--- Data ---
▬▬▬▬▬▬
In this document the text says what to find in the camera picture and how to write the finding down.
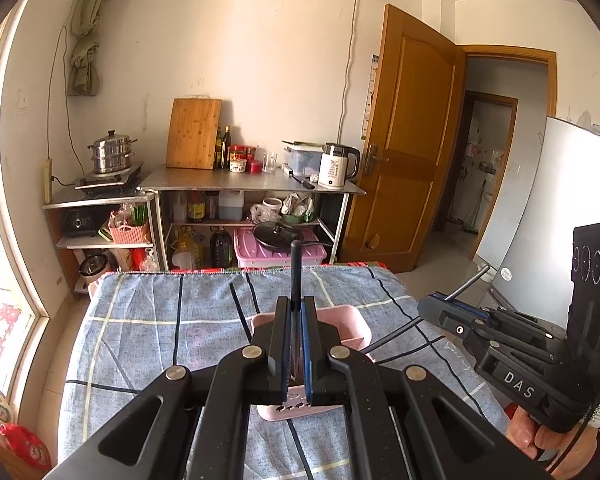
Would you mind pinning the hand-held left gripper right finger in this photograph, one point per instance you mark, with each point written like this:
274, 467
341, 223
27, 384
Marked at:
307, 360

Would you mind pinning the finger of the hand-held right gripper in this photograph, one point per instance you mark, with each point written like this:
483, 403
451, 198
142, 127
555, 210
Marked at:
445, 317
520, 325

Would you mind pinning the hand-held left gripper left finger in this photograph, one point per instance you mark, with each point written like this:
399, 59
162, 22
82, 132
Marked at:
280, 350

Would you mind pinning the pink plastic basket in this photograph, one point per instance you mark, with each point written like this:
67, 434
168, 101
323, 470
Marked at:
350, 325

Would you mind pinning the person's right hand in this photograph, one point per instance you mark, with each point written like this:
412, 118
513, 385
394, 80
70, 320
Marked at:
555, 445

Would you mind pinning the pink storage box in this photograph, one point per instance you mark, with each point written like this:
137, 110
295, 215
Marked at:
250, 255

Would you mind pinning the black frying pan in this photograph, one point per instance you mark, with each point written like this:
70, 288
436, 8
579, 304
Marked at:
280, 237

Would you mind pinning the dark oil jug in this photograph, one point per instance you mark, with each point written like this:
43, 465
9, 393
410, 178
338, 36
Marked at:
221, 250

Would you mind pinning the silver refrigerator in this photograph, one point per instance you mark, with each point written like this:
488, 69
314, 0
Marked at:
545, 210

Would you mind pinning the blue checked tablecloth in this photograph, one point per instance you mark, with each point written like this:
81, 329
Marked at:
145, 340

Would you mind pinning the yellow oil jug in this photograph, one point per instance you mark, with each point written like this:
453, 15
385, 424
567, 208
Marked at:
187, 250

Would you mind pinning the white ceramic pot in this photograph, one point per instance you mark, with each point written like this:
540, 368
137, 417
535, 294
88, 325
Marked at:
272, 206

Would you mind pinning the crumpled plastic bags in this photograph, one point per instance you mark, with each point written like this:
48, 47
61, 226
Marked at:
299, 206

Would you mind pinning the white jerry can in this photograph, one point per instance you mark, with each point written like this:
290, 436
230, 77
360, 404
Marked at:
230, 206

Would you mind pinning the soy sauce bottle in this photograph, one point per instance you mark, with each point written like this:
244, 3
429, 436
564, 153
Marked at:
196, 207

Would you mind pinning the red can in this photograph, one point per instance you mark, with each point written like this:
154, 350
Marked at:
255, 167

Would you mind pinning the white electric kettle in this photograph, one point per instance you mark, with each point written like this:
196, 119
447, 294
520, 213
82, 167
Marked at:
332, 170

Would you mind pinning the stainless steel table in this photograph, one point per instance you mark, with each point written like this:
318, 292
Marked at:
205, 180

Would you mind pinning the wooden door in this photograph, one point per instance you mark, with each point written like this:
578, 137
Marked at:
405, 135

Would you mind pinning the clear glass cup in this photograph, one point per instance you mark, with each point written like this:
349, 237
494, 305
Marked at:
270, 162

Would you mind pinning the white printed jar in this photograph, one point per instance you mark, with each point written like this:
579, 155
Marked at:
238, 166

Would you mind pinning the pink woven basket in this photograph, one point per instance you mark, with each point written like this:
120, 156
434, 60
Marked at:
130, 232

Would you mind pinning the clear lidded plastic container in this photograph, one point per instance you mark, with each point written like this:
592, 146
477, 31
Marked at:
302, 160

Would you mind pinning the red lid jar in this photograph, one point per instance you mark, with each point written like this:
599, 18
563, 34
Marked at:
237, 151

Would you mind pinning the dark sauce bottle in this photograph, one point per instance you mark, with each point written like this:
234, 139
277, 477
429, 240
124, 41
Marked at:
218, 152

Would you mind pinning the dark oil bottle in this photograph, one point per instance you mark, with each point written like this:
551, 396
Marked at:
226, 150

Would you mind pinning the wooden cutting board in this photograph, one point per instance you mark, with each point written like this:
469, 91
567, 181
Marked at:
192, 135

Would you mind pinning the low steel shelf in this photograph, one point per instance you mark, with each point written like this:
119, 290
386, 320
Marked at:
100, 200

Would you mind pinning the black kitchen appliance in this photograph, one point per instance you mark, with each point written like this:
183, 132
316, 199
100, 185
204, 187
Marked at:
79, 222

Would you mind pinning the black induction cooker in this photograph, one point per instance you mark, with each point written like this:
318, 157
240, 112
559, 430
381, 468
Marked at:
112, 179

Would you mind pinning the steel steamer pot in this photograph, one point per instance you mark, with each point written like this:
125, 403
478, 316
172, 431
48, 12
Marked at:
111, 155

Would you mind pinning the red plastic bag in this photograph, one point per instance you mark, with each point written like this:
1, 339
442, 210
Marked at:
25, 447

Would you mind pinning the red patterned rug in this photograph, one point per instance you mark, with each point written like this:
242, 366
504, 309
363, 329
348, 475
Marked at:
0, 335

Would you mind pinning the beige power strip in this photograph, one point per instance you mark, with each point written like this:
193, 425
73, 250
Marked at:
48, 180

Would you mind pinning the wall calendar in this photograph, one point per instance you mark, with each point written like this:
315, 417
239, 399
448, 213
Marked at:
369, 100

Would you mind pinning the wooden door frame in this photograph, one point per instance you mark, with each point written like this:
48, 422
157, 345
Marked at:
505, 52

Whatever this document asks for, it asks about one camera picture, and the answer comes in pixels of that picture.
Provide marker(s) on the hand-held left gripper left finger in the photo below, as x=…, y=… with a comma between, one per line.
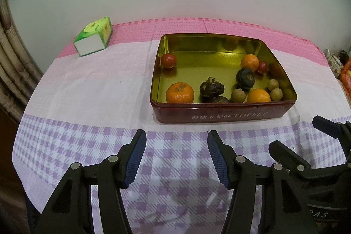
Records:
x=135, y=160

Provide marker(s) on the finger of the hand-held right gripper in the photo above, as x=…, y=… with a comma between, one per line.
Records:
x=285, y=154
x=326, y=125

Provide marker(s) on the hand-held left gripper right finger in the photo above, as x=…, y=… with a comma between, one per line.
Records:
x=218, y=160

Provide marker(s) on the brown longan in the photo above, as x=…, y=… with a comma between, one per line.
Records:
x=276, y=94
x=238, y=95
x=272, y=84

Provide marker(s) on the dark water chestnut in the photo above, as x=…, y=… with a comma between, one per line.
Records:
x=220, y=99
x=245, y=78
x=211, y=88

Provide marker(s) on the dark red tin box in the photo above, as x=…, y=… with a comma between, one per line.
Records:
x=175, y=113

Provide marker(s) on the smooth round orange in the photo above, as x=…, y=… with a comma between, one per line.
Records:
x=258, y=96

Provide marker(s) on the orange mandarin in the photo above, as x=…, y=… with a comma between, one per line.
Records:
x=180, y=92
x=249, y=62

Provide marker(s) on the red cherry tomato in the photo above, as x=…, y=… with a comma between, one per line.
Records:
x=262, y=67
x=168, y=60

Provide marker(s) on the orange plastic bag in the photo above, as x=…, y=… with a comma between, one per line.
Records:
x=347, y=77

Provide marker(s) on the floral patterned object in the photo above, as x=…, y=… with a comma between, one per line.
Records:
x=333, y=61

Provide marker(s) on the pink and purple checked tablecloth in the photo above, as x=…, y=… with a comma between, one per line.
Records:
x=96, y=91

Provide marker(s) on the green tissue box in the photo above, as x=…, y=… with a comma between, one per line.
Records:
x=90, y=46

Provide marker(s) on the beige patterned curtain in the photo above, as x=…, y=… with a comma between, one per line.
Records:
x=11, y=58

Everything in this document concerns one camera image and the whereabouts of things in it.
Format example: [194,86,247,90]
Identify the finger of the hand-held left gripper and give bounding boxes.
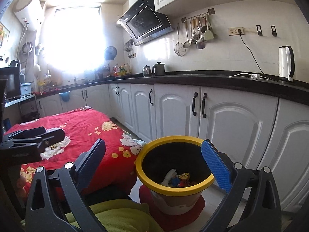
[11,129,65,154]
[4,127,47,140]

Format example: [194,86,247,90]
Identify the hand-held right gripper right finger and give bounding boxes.
[200,139,282,232]

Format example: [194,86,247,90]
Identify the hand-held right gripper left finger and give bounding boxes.
[25,138,107,232]

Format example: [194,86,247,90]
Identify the yellow red snack wrapper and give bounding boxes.
[176,172,191,182]

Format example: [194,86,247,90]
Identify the twisted white plastic bag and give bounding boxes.
[161,169,179,187]

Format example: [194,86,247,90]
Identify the yellow-rimmed trash bin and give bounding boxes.
[135,135,216,216]

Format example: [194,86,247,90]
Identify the person's left hand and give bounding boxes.
[16,172,27,199]

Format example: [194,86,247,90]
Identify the red floral blanket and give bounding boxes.
[3,106,148,199]

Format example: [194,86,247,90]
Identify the white plastic basket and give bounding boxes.
[20,82,33,96]

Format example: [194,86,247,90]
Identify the blue hanging basin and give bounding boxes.
[59,90,71,102]

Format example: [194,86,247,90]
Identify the white lower kitchen cabinets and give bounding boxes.
[36,83,309,213]

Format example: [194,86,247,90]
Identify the black microwave oven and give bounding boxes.
[0,66,21,101]

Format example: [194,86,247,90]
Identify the red mat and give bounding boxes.
[139,186,206,226]

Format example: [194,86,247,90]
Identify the yellow-green cloth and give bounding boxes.
[65,198,165,232]

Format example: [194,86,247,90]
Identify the black kitchen countertop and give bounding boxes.
[5,71,309,107]

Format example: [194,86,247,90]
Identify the group of condiment bottles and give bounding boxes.
[112,63,131,77]

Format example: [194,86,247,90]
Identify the kitchen window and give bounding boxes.
[42,5,102,76]

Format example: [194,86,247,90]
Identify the dark lidded pot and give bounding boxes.
[153,62,166,76]

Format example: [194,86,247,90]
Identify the hanging kitchen tools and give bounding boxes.
[124,40,135,54]

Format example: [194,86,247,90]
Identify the white electric kettle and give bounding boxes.
[278,45,295,82]

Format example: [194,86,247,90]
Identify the large metal ladle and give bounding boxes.
[195,17,206,50]

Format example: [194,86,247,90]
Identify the white water heater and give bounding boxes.
[13,0,45,32]

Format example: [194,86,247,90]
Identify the metal slotted spoon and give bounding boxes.
[191,18,199,43]

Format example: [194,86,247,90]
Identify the green spatula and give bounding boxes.
[205,14,215,40]

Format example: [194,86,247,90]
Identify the black range hood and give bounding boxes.
[117,5,175,47]

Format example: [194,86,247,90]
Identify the coiled hose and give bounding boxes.
[21,41,34,55]

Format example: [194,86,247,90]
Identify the white charger with cable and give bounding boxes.
[229,72,269,80]

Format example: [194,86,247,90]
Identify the wall picture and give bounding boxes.
[0,22,10,48]

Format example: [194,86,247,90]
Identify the black power cable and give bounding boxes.
[239,31,276,81]

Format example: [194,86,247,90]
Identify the wire mesh strainer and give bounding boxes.
[174,24,187,57]

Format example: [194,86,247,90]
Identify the beige wall power outlet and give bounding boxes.
[228,27,245,36]

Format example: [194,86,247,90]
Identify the wall utensil rail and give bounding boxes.
[181,8,215,22]

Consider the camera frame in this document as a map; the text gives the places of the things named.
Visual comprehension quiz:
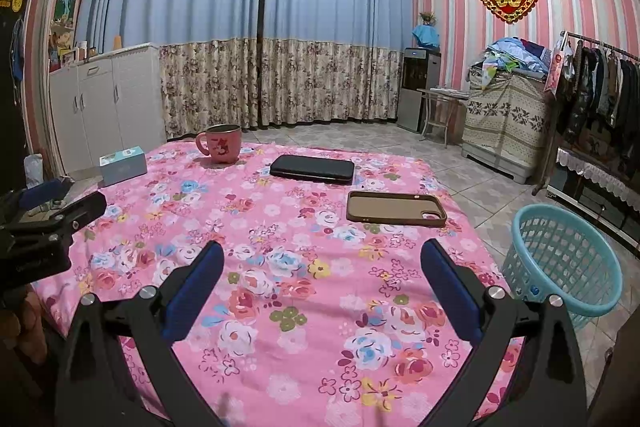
▬▬▬▬▬▬
--- Aim of the exercise ---
All lines in the records with the string "text" should be copied out.

--- Response area ---
In this document the text says what to find in the camera picture and how to write the finding down.
Consider the camera frame in this document as a map; the text gives the places of the things named.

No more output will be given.